Well, it’s very simple. The uterus is your first home.
That’s where you start life, as a cluster of cells, tightly gripping onto the walls of the uterus. This is where you find nourishment. The uterus protects you inside your mother, absorbing all the shocks, and jerks (like an airbag in a car).
When you are old enough and the time is right, it creates a series of contractions to eventually push you out, and safely deliver you into the hands of a doctor. So, the uterus has the function of accepting, and nurturing a pregnancy, when it happens.
And when this pregnancy doesn’t happen, the uterus has the function of creating havoc: blood, cramps, and pain.

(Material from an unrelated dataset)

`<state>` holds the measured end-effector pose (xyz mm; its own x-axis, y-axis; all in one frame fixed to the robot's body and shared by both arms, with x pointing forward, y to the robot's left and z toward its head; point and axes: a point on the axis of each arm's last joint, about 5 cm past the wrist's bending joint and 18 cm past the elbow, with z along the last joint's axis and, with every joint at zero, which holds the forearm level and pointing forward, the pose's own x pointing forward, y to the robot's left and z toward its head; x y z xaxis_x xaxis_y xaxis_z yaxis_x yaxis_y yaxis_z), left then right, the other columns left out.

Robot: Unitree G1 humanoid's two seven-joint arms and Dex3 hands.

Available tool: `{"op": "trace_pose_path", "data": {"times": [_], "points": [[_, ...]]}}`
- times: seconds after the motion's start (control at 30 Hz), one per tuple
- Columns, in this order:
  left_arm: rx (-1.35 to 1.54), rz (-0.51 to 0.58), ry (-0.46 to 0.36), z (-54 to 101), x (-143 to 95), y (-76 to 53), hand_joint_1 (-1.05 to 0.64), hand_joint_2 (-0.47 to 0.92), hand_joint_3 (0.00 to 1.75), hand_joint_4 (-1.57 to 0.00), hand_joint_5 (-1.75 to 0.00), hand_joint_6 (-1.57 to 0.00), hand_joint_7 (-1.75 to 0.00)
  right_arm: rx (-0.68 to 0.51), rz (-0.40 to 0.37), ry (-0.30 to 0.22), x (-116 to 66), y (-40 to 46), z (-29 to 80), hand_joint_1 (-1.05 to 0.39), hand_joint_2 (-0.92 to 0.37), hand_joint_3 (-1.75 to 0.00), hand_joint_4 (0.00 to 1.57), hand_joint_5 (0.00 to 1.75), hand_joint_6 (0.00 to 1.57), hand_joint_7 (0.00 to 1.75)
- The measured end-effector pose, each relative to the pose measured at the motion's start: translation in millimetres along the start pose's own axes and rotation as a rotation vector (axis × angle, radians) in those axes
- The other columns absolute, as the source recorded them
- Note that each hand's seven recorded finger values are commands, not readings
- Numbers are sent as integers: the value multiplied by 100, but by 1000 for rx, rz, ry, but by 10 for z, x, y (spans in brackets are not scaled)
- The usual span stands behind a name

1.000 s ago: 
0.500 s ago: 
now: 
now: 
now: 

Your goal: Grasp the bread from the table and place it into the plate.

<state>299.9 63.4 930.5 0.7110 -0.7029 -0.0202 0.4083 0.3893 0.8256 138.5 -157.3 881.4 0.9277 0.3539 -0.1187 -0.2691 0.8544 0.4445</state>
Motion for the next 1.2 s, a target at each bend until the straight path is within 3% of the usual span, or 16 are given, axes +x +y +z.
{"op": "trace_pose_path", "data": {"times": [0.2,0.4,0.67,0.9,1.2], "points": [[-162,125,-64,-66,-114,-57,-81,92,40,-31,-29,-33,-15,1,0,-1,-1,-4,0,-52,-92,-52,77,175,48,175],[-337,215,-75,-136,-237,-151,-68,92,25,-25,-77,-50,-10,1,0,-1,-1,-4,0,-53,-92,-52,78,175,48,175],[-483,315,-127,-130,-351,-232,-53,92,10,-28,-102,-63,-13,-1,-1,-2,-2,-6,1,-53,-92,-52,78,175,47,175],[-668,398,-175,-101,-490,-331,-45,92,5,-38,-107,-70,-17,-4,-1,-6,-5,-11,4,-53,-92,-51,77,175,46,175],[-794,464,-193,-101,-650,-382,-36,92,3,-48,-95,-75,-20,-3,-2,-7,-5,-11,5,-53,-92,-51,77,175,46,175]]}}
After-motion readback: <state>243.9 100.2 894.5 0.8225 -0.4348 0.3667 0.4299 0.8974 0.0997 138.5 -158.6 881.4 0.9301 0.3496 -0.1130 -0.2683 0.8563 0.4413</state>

Now, the reason why this happens is that your uterus wants to get pregnant. All the time. So much so, that it builds a lining on the inside, (like a skin but on the inside). This layer is called the endometrium. So it keeps building up the endometrium on the inside, to make it nice and soft and cosy for the baby when it comes in.
Now obviously, you are not getting pregnant every single month (can you?) which means your uterus gets angry. It gets angry and then it throws out everything it has built up inside. The nice and thick and fleshy endometrium goes straight out of your uterus, through the cervix, into the vagina, and out of your body. And that’s a period! And let me tell you, periods can really be very very painful.